Since the parties have not raised the issue, we likewise do not decide whether any of the common law causes of action are barred by the exclusive remedy provisions of the workers’ compensation law (Lab. Code, §§ 3600, 3601, 3602). (Cf. Shoemaker v. Myers, supra, ante, p. 1.)

[11] According to the director of the Department, if a complainant requests a right-to-sue letter in order to bring a civil suit, current Department policy is to issue the letter only after the Department has invited the respondent to make settlement offers and settlement is not achieved. (Letter of June 9, 1989, from the director of the Department to the Chief Justice of the Supreme Court in support of the petition for review.)

[12] The Commission, we observe, is in agreement with this conclusion, as evidenced in its amicus curiae brief urging that exhaustion is not required.

[13] Sail’er Inn, Inc., which concerned the forerunner to article I, section 8 (Cal.
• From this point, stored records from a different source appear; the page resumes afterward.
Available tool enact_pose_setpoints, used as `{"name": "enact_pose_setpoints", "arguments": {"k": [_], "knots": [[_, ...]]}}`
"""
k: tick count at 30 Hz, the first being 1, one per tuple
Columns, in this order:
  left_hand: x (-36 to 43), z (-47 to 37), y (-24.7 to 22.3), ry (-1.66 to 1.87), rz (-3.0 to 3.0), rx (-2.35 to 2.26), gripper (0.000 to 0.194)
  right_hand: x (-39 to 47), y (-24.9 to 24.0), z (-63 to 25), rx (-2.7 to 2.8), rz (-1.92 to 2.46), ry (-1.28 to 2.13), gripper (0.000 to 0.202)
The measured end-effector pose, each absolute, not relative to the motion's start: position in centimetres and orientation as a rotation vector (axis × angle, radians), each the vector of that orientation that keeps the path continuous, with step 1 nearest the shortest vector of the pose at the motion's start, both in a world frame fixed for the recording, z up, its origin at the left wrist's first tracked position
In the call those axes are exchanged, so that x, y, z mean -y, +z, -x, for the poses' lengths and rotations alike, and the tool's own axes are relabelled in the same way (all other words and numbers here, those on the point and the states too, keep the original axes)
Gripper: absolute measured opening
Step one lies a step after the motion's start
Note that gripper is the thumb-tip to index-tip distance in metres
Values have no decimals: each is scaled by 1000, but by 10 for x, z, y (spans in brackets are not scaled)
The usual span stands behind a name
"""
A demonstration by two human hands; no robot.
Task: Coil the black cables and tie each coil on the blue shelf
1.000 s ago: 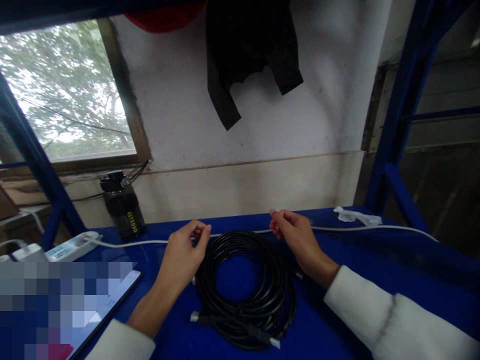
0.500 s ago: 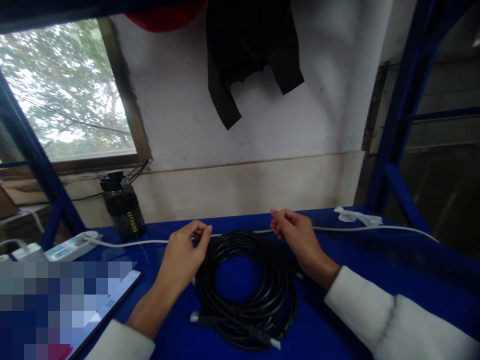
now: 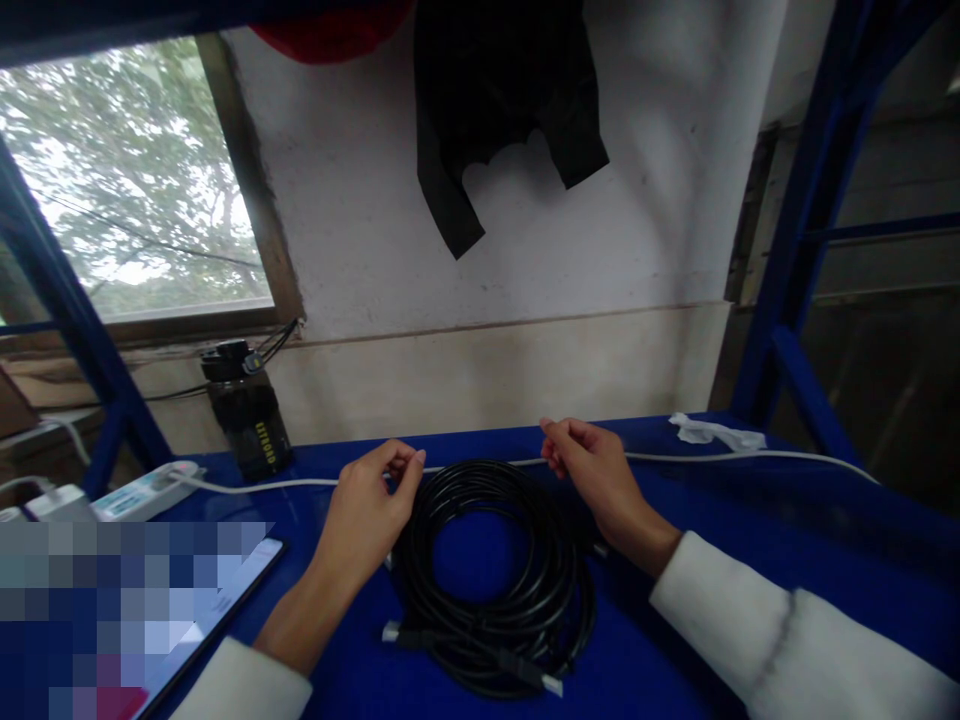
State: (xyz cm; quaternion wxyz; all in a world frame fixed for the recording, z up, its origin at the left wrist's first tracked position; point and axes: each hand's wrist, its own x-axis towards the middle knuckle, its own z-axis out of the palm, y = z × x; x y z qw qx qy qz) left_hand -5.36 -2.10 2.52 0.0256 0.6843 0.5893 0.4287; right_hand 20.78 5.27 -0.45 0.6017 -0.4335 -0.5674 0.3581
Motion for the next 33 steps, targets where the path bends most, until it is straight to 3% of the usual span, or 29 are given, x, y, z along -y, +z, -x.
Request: {"name": "enact_pose_setpoints", "arguments": {"k": [33], "knots": [[19,55,23,1332,-2119,-1834,26,-54,-6,-207,1356,979,804,44]]}}
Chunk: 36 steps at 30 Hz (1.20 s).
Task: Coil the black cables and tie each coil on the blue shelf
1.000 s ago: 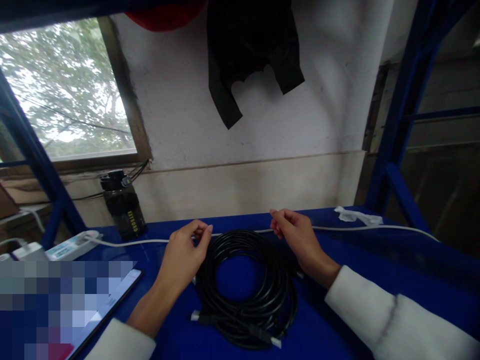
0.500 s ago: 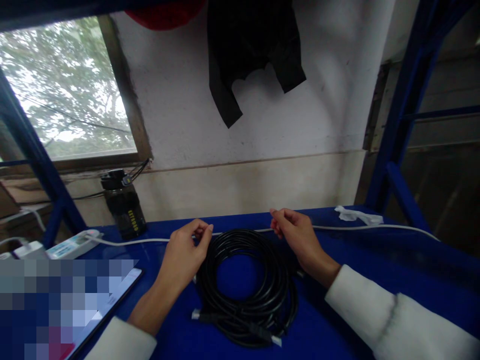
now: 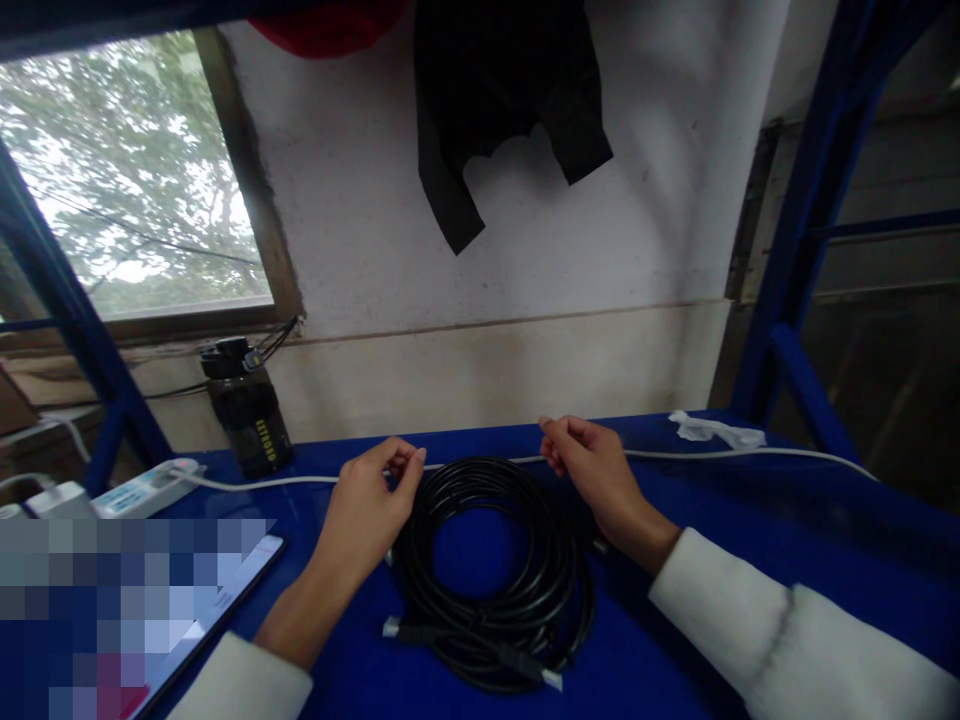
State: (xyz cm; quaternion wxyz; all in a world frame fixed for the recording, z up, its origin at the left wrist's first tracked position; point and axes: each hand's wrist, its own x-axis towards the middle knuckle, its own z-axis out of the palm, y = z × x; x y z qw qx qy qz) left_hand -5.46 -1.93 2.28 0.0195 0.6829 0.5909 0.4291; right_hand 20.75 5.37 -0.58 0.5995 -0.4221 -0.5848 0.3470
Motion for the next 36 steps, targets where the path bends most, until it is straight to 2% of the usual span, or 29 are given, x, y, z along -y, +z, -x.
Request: {"name": "enact_pose_setpoints", "arguments": {"k": [36], "knots": [[21,55,23,1318,-2137,-1847,25,-52,-5,-207,1376,982,784,44]]}}
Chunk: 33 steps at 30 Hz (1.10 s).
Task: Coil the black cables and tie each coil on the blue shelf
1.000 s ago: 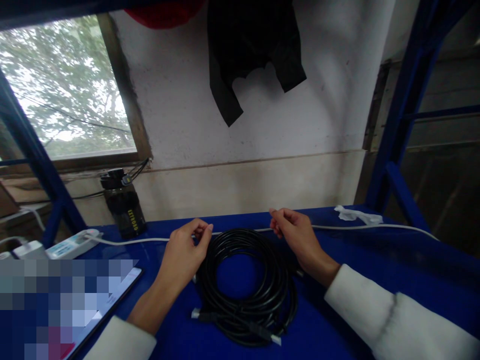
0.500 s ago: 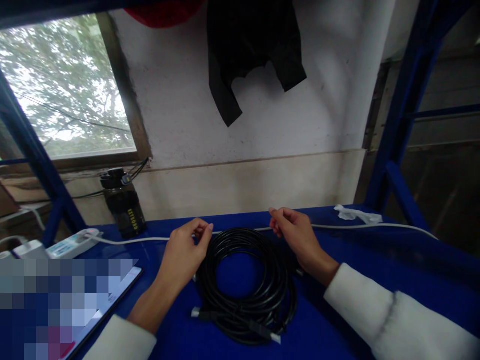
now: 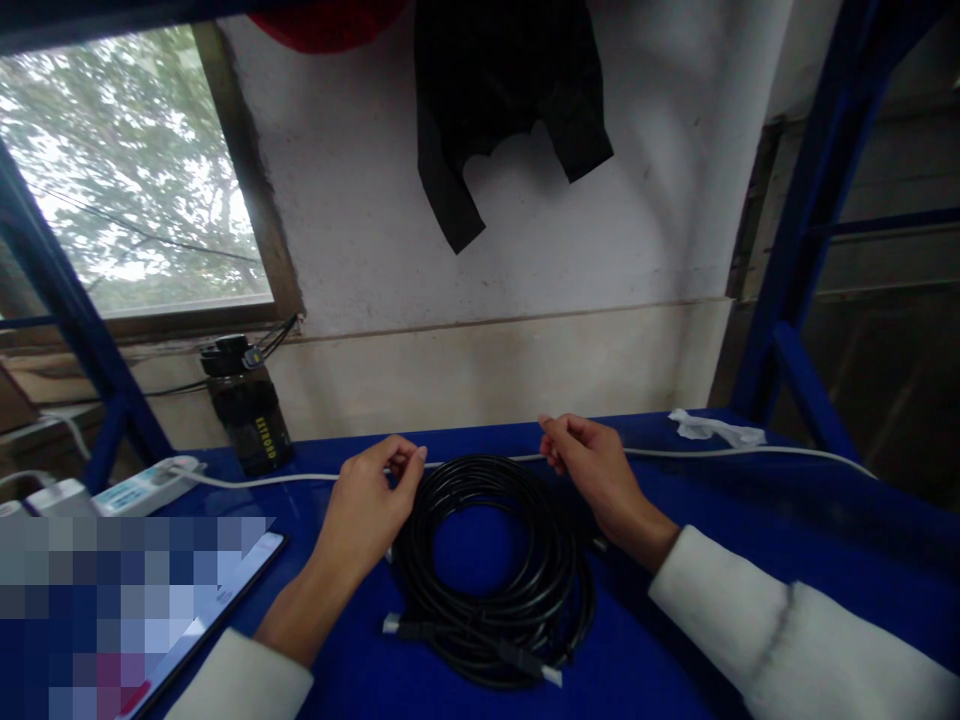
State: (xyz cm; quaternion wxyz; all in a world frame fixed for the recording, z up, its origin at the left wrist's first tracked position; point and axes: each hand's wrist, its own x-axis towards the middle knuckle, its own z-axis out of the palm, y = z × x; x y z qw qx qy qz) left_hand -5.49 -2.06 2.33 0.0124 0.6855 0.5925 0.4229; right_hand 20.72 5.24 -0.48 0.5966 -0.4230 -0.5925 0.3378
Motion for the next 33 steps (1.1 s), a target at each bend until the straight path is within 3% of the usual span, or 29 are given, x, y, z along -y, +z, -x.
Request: {"name": "enact_pose_setpoints", "arguments": {"k": [33], "knots": [[20,54,24,1309,-2149,-1838,26,-52,-5,-207,1378,968,788,43]]}}
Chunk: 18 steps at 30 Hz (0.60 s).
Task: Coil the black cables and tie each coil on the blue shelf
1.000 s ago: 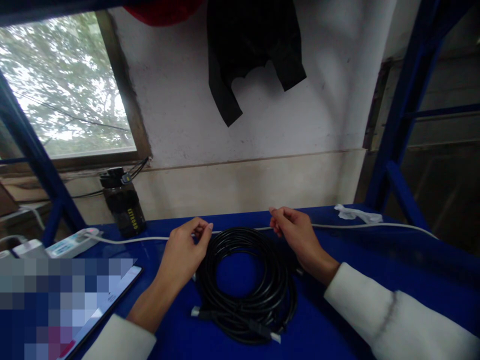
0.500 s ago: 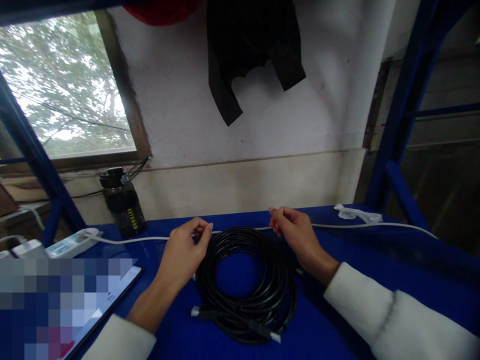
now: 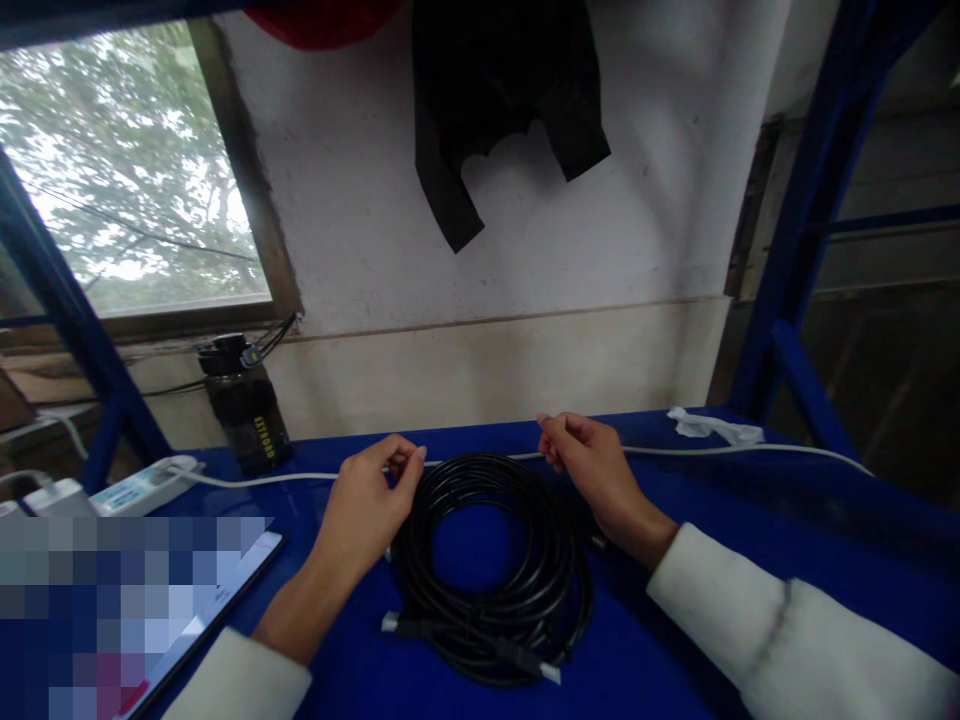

Const., former art. XX, § 18), held: “Section 18 constitutes a restraint upon the law-making power of the state, and legislative enactments contrary to its provisions are void.” (5 Cal.3d at p. 8.) Only state action was at issue.

[*] Presiding Justice, Court of Appeal, First Appellate District, Division Four, assigned by the Chairperson of the Judicial Council.